The random forest classifier was able to predict the dimensionality of the sample correct based on its XRD spectrum on average [mean accuracy]% of the tries during cross validation. This is good enough score for the random forest classifier to be useful in the actual use for pre-screening XRD data (but as always, you should also confirm the model predictions also by other means, for example by looking the spectra by yourself).

Next, you could proceed with more detailed cross validation to understand cases when your model performs well and when it does not. There are multiple different metrics for evaluating the predictions, and it is useful to compare their results. More information about typical classification accuracy metrics is for example here: https://scikit-learn.org/stable/modules/model_evaluation.html#classification-metrics

Finally, you could either take any of the fold models and deploy it (default option), or use the same settings to train another random forest classifier with the whole dataset to be deployed (not a default option but is sometimes used with small datasets).

Look at the cross validation scores in each fold above. Some of them may perform clearly worse or better than the others. The variability depends on the random choice of the test and train dataset, and would likely be reduced with a larger source dataset. This could be done by collecting more experimental data. Another option, chosen by the authors of the source data article (link at the beginning of the exercise), is to further augment data to improve model performance.
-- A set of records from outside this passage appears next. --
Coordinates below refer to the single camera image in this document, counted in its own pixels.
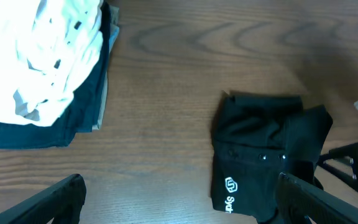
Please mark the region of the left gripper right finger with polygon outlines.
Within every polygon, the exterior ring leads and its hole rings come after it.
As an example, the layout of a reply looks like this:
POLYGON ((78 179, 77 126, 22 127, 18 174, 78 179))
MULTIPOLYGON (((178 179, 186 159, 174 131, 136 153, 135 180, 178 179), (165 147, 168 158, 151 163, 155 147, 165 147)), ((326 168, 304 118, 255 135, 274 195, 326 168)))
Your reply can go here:
POLYGON ((285 223, 358 224, 358 208, 285 172, 275 199, 285 223))

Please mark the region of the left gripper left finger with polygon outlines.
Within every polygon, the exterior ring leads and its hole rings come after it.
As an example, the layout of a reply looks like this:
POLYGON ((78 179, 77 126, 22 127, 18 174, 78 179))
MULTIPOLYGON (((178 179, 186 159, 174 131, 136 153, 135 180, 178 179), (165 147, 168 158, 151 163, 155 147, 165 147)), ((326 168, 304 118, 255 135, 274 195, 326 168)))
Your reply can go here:
POLYGON ((72 174, 0 213, 0 224, 78 224, 86 198, 80 174, 72 174))

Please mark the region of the black hydrogen t-shirt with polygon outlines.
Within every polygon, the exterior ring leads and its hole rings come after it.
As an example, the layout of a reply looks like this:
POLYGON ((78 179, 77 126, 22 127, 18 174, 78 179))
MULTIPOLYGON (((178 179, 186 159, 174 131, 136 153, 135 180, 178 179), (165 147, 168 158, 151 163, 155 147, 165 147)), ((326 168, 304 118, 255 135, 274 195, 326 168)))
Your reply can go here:
POLYGON ((315 184, 314 171, 333 119, 300 96, 226 95, 211 131, 215 210, 281 223, 275 188, 281 172, 315 184))

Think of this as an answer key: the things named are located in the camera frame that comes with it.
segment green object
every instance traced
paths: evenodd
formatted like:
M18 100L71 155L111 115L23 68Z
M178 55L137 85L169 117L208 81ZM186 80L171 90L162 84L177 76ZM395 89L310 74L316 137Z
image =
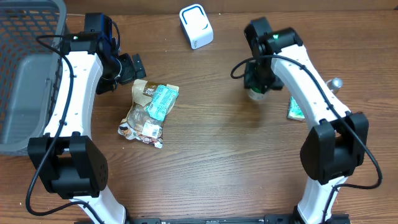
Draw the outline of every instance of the green object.
M293 96L290 97L289 111L287 113L287 118L294 119L297 121L303 121L305 119L303 111L300 109L299 105L297 104Z
M159 85L156 88L152 102L145 110L149 113L151 118L164 121L170 106L173 105L177 97L178 91L167 86Z

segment wooden table
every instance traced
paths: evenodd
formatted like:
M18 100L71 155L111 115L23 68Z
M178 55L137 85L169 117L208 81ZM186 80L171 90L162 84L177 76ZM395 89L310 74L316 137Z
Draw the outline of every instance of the wooden table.
M343 189L334 213L353 223L396 223L398 215L398 12L286 12L211 14L214 41L191 50L177 15L112 16L123 52L139 53L146 80L180 87L164 126L164 148L125 140L117 133L131 106L131 84L97 96L93 140L109 164L108 185L133 217L252 217L290 213L307 176L299 150L305 123L286 119L290 94L273 91L251 101L231 69L251 56L243 29L267 16L274 30L293 27L324 80L341 77L339 99L369 119L368 146L384 174L379 189ZM72 32L84 17L69 17ZM34 173L27 157L0 157L0 223L73 223L87 216L68 208L34 217L24 206ZM369 159L349 178L369 185ZM44 211L66 201L36 185L32 206Z

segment small white box
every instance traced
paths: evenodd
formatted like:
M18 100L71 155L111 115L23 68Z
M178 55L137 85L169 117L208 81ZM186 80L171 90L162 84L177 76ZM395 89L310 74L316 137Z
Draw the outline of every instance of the small white box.
M192 49L197 49L213 41L213 28L211 28L201 5L193 4L183 8L180 11L180 22Z

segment white label
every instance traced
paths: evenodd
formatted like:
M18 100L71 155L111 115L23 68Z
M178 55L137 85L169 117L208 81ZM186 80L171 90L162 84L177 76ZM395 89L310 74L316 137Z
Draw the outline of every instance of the white label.
M145 123L144 128L142 129L142 134L151 138L157 138L159 129L159 125Z

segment teal package
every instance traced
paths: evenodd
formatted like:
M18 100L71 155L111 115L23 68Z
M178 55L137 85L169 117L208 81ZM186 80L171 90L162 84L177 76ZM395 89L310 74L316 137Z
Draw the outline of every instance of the teal package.
M178 97L178 91L167 86L159 85L149 106L145 108L151 118L164 121L171 105Z

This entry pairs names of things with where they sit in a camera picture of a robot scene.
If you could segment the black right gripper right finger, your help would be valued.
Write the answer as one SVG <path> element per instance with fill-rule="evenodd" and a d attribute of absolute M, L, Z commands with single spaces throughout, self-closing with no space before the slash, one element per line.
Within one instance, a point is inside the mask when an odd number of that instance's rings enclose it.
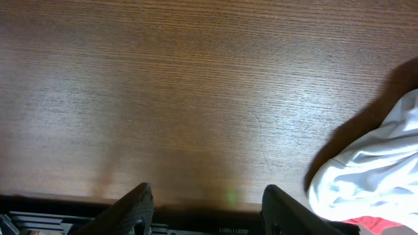
<path fill-rule="evenodd" d="M 268 235 L 344 235 L 276 185 L 265 188 L 261 215 Z"/>

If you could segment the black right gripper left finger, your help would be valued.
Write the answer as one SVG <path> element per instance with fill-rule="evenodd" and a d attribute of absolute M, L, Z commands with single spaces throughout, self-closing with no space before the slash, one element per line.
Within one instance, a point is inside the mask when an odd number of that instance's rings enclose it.
<path fill-rule="evenodd" d="M 154 213 L 149 183 L 141 183 L 74 235 L 150 235 Z"/>

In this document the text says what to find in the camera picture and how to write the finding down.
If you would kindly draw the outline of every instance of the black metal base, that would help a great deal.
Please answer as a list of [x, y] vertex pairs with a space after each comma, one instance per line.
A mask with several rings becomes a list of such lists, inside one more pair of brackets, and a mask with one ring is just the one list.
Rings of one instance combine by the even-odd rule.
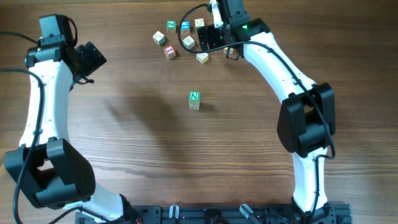
[[[180, 207], [178, 219], [169, 218], [170, 207], [133, 206], [141, 216], [141, 224], [253, 224], [240, 211], [239, 207]], [[349, 205], [328, 204], [329, 213], [314, 223], [350, 224], [352, 223]], [[294, 213], [291, 204], [251, 207], [253, 215], [263, 224], [305, 223]], [[75, 224], [95, 224], [94, 220], [76, 213]]]

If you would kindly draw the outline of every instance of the wooden cube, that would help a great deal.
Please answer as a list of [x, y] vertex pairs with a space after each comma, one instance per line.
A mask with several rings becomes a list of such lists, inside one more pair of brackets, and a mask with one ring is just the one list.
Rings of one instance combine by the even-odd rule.
[[175, 21], [167, 21], [166, 30], [168, 33], [175, 34], [175, 27], [176, 27]]
[[204, 19], [195, 19], [195, 28], [201, 28], [205, 26], [205, 20]]
[[190, 24], [189, 21], [183, 21], [181, 24], [181, 33], [182, 34], [189, 34], [190, 32]]
[[209, 59], [208, 53], [197, 54], [197, 59], [200, 63], [205, 63]]
[[189, 108], [190, 110], [199, 110], [200, 106], [200, 92], [191, 91], [189, 94]]
[[171, 59], [175, 57], [175, 50], [173, 46], [167, 46], [164, 48], [164, 54], [166, 54], [167, 59]]
[[187, 38], [182, 40], [182, 44], [184, 47], [191, 49], [193, 46], [195, 46], [195, 41], [191, 36], [188, 36]]
[[[228, 51], [228, 48], [227, 48], [227, 47], [224, 48], [224, 54], [226, 54], [227, 51]], [[234, 54], [234, 49], [229, 49], [229, 54], [230, 54], [230, 55], [231, 55], [231, 54]]]
[[166, 38], [164, 37], [164, 35], [161, 32], [157, 31], [154, 34], [154, 41], [156, 44], [163, 45], [164, 42], [166, 41]]

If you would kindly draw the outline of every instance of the wooden surface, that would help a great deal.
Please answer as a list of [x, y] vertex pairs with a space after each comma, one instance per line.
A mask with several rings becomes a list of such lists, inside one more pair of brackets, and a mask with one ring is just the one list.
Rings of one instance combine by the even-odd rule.
[[[132, 204], [289, 203], [293, 163], [277, 137], [280, 105], [270, 86], [245, 60], [226, 60], [222, 52], [202, 65], [166, 33], [166, 20], [179, 21], [199, 3], [5, 4], [0, 30], [37, 39], [39, 16], [64, 14], [76, 22], [79, 44], [92, 41], [108, 59], [92, 74], [94, 85], [70, 93], [70, 141], [96, 180]], [[355, 223], [398, 223], [396, 1], [244, 3], [301, 71], [335, 90], [337, 157], [326, 163], [328, 199], [350, 203]], [[201, 17], [211, 22], [204, 9], [189, 20]], [[158, 30], [177, 58], [167, 60], [154, 43]], [[30, 46], [0, 37], [0, 67], [24, 68]], [[192, 90], [201, 92], [200, 111], [188, 108]], [[29, 93], [26, 75], [0, 74], [0, 223], [14, 223], [15, 183], [4, 153], [18, 147]], [[20, 201], [26, 223], [48, 223], [61, 213], [35, 209], [23, 195]], [[70, 215], [61, 222], [72, 221]]]

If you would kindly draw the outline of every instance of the wooden table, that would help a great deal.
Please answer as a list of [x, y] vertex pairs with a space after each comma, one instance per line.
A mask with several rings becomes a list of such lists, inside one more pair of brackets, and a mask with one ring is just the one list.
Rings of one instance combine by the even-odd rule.
[[[175, 34], [166, 34], [166, 20], [179, 21], [200, 3], [3, 4], [0, 29], [38, 39], [39, 16], [64, 14], [76, 22], [79, 44], [92, 41], [108, 59], [92, 74], [94, 85], [70, 93], [68, 108], [70, 141], [107, 189], [134, 205], [289, 203], [293, 163], [277, 137], [280, 104], [270, 86], [247, 61], [215, 52], [202, 65]], [[337, 157], [325, 168], [329, 200], [350, 203], [355, 223], [398, 223], [396, 1], [244, 3], [299, 69], [335, 90]], [[204, 9], [189, 20], [198, 18], [212, 22]], [[154, 43], [158, 30], [177, 58], [167, 60]], [[30, 42], [0, 40], [0, 67], [24, 68]], [[192, 90], [201, 92], [200, 111], [189, 110]], [[14, 223], [15, 183], [4, 153], [18, 148], [29, 94], [27, 75], [0, 74], [0, 223]], [[48, 223], [61, 212], [35, 209], [21, 194], [26, 223]]]

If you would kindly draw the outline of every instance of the block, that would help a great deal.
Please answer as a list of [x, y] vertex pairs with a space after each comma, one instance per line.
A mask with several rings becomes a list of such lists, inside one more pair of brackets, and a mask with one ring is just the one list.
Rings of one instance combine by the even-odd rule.
[[[227, 47], [224, 48], [224, 54], [226, 54], [227, 50], [228, 50]], [[231, 55], [231, 54], [234, 54], [234, 49], [229, 49], [229, 54], [230, 54], [230, 55]]]
[[205, 63], [209, 59], [208, 53], [197, 54], [197, 59], [200, 63]]
[[200, 106], [200, 92], [191, 91], [189, 93], [189, 109], [199, 110], [199, 106]]
[[154, 34], [154, 41], [156, 44], [163, 45], [164, 42], [166, 41], [166, 38], [164, 37], [164, 35], [161, 32], [157, 31]]
[[195, 19], [195, 28], [201, 28], [205, 26], [205, 20], [204, 19]]
[[166, 30], [169, 34], [175, 34], [175, 27], [176, 27], [175, 21], [167, 21]]
[[191, 49], [193, 46], [195, 46], [195, 41], [191, 36], [188, 36], [187, 38], [182, 40], [182, 44], [184, 47]]
[[183, 21], [181, 24], [181, 33], [182, 34], [189, 34], [190, 32], [190, 24], [189, 21]]
[[175, 50], [173, 46], [167, 46], [164, 48], [164, 54], [166, 54], [166, 57], [168, 59], [174, 58], [175, 57]]

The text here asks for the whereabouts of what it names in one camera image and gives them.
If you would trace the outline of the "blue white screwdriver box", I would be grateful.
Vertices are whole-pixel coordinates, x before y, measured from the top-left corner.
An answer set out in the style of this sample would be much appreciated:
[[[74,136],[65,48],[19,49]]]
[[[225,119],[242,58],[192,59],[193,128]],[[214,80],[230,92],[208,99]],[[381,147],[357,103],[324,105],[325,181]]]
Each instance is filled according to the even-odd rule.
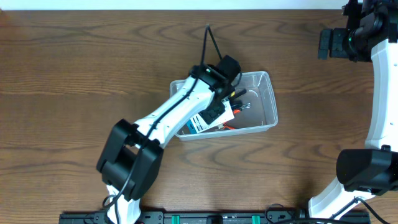
[[[234,119],[233,109],[229,100],[222,100],[211,110],[205,110],[191,117],[186,123],[191,134],[202,133]]]

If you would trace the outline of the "silver combination wrench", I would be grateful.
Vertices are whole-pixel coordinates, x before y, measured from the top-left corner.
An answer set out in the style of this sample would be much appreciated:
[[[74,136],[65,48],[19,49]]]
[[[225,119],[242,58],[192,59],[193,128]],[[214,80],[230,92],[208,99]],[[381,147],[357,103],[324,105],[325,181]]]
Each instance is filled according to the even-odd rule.
[[[242,105],[240,108],[239,108],[239,110],[245,110],[245,109],[248,109],[248,108],[250,108],[251,107],[251,104],[250,103],[246,103],[246,104],[244,104],[244,105]]]

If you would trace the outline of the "small black handled hammer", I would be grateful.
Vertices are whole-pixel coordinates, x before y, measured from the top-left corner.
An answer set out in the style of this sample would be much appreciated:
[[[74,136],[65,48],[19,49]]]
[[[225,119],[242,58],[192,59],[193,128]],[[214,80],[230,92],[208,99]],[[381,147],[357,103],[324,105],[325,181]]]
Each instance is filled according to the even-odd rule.
[[[233,101],[233,100],[239,98],[240,96],[246,94],[246,92],[247,92],[247,89],[243,89],[243,90],[241,90],[241,91],[235,93],[233,96],[231,96],[231,97],[229,98],[229,100],[230,100],[230,101]]]

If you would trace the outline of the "red handled pliers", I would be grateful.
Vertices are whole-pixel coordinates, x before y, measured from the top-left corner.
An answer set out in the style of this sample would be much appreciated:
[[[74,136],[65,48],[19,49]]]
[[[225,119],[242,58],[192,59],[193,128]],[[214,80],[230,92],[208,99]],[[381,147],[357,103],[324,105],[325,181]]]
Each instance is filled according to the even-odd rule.
[[[231,120],[228,120],[228,121],[224,122],[224,123],[220,126],[220,128],[221,128],[222,130],[234,130],[235,128],[232,127],[232,126],[230,126],[229,123],[230,123],[232,120],[234,120],[234,119],[236,118],[236,115],[237,115],[237,114],[240,114],[240,112],[242,112],[241,109],[235,109],[235,110],[233,110],[234,118],[232,118]]]

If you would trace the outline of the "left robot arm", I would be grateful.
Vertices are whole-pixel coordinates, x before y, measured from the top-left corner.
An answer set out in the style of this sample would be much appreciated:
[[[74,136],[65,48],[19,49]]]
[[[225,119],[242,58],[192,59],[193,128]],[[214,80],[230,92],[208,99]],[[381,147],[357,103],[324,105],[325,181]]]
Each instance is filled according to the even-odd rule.
[[[106,222],[134,223],[139,218],[139,201],[157,178],[173,135],[194,116],[197,126],[232,116],[228,97],[240,76],[239,63],[229,55],[217,65],[195,65],[183,87],[151,114],[134,123],[121,119],[113,126],[96,165],[109,190]]]

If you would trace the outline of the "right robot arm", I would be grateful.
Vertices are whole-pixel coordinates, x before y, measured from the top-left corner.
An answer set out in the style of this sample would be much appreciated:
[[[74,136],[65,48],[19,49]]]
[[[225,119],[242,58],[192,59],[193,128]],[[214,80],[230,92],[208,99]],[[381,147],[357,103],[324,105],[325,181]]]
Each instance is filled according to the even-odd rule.
[[[397,190],[397,1],[350,0],[346,27],[320,33],[318,58],[373,65],[371,124],[362,149],[344,149],[336,177],[308,202],[317,223],[340,221],[367,200]]]
## 4: Boosted tree classifier for XRD data (Optional content)

In the previous exercise you built a random forest regressor to predict the dimensionality of XRD data but is that the best possible type of model for the task? Typically, multiple different machine learning models (also different types of models) should be compared when building a regression or classification model because some models may perform better for a certain task.

In this exercise, you will compare the performance of the random forest classifier to a gradient boosting classifier.

Normally, you would optimize the hyperparameters for the gradient boosting classifier. For the sake of time, this step is omitted. Use the following hyperparameters, instead. Run the cell below. 

In [None]:
# Number of trees in the forest.
n_estimators = 100

# The maximum number of features considered for splitting a node.
max_features = 'sqrt'

# Maximum depth of the tree.
max_depth = None

Define a function that creates a gradient boosting classifier, fits it to the train data, and makes prediction on the test data. Fill in the gaps.

In [None]:
from sklearn.ensemble import GradientBoostingClassifier

def my_boosted_tree_classifier(train_x, train_y, test_x):
    
    # Create classifier model with the hyperparameters defined above:
    model = None
    # Fit the model:
    
    # Predict test set dimensionalities:
    pred_y = None
    
    return pred_y, model

Repeat the cross validation in a same way than with the random forest classifier above.

Which one of the two models performed better? Which one was faster?

In on the tests you did here, the gradient boosting classifier likely performed slightly better than the random forest classifier but took a bit longer to train, so the gradient boosting classifier should be chosen for further use (for some choices of the train and test sets the two models may also perform similarly). 

Do you want to see how other types of models performed against the two tree-based models tested in this exercise? Check the source article for more comparisons.